Lorsque la pluie viendra, page 96

Debout au bord du champ, il guettait. Le ciel était bleu à l’infini et les champs de blé s’étendaient sur des kilomètres. Ils étaient jaune or maintenant, et semblaient presque en flammes sous le soleil de plomb. Jean passa un mouchoir sur son front dégoulinant de sueur. Il était trempé du matin au soir tellement la chaleur était intense. Elle ne se calmait jamais, même pas la nuit.
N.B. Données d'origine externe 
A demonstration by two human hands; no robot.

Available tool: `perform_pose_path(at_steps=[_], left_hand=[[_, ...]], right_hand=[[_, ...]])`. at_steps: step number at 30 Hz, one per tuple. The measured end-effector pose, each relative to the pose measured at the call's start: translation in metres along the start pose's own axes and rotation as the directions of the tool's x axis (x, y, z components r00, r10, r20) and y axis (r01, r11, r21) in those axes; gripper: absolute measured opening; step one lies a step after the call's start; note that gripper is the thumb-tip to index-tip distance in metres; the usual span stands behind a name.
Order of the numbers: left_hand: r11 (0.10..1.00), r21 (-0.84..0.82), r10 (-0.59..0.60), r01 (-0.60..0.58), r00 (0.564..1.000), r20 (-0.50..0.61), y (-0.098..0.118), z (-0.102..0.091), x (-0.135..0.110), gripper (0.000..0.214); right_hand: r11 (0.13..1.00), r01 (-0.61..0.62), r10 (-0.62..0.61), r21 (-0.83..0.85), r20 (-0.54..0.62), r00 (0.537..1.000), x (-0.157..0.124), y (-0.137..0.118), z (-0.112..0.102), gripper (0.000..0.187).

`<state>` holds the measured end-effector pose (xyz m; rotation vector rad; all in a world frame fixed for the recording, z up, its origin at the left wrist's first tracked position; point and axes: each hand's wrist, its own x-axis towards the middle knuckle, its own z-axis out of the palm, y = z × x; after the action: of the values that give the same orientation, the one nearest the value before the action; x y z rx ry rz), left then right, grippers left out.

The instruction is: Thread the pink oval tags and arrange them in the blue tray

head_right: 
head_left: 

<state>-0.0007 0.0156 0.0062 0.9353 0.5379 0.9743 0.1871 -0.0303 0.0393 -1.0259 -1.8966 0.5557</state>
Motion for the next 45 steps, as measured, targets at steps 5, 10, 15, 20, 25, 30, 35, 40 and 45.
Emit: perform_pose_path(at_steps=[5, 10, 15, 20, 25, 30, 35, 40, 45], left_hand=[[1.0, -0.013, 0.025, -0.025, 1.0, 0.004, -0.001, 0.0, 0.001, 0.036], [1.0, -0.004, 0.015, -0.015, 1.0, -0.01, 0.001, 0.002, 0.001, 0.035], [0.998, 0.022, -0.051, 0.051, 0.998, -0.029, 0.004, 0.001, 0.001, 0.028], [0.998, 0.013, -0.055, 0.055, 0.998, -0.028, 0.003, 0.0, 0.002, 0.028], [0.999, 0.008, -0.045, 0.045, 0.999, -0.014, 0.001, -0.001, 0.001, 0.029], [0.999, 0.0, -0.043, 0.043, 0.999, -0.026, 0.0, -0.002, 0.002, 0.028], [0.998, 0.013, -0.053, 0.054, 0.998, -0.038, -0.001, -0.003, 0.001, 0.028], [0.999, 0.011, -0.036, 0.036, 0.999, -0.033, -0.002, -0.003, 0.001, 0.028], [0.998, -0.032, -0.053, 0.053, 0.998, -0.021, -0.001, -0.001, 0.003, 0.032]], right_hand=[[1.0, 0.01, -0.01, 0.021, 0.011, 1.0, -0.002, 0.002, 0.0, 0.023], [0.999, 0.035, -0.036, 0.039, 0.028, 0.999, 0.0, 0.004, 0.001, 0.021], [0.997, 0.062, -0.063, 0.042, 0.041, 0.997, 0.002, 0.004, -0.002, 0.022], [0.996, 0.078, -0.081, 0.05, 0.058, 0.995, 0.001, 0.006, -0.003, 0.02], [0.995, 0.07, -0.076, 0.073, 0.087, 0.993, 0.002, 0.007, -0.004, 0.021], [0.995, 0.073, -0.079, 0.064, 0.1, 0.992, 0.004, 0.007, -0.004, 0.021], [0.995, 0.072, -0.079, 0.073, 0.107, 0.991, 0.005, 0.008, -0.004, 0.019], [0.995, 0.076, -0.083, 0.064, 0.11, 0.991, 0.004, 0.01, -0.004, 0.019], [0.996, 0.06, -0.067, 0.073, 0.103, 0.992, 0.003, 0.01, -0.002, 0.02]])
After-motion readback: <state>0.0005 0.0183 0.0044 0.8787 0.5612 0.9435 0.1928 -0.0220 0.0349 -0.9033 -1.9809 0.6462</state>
Dans la maison, Jean et sa femme dormaient toutes fenêtres ouvertes, mais pas un courant d’air ne les rafraîchissait. Ils dormaient peu, à cause de ça et aussi parce que maintenant ils attendaient, inlassablement. Les nouvelles dans le journal avaient été si mauvaises. Et en même temps, les lettres avaient cessé d’arriver. Avant cela, elles étaient régulières, deux fois par semaine. Une le samedi et la seconde le mardi ou le mercredi. Parfois, l’encre avait un peu coulé, ou le papier était tâché, des traces de doigts, de doigts sales, boueux. Jean et sa femme s’en fichaient : ils lisaient avidement toutes les phrases. C’est elle qui lisait car elle était plus à l’aise, et Jean écoutait attentivement. Quand elle avait fini, il secouait la tête, faisait une petite moue, frottait ses mains sur son pantalon et se levait pour sortir. Il retournait dans les champs, y retrouvait calme et paix. Pourtant, il entendait encore les cris et les explosions que racontait son fils dans les lettres. Quand elles avaient cessé de venir, il s’était mis à attendre, comme on attend la pluie quand l’été est trop chaud, et que les cultures grillent sous le soleil. Souvent, il aurait voulu pleurer, mais ses yeux aussi étaient secs, comme les cours d’eau de la région. Le flot des mots lui manquait. Il faut dire que son fils écrivait bien, il était l’instituteur du village avant la guerre.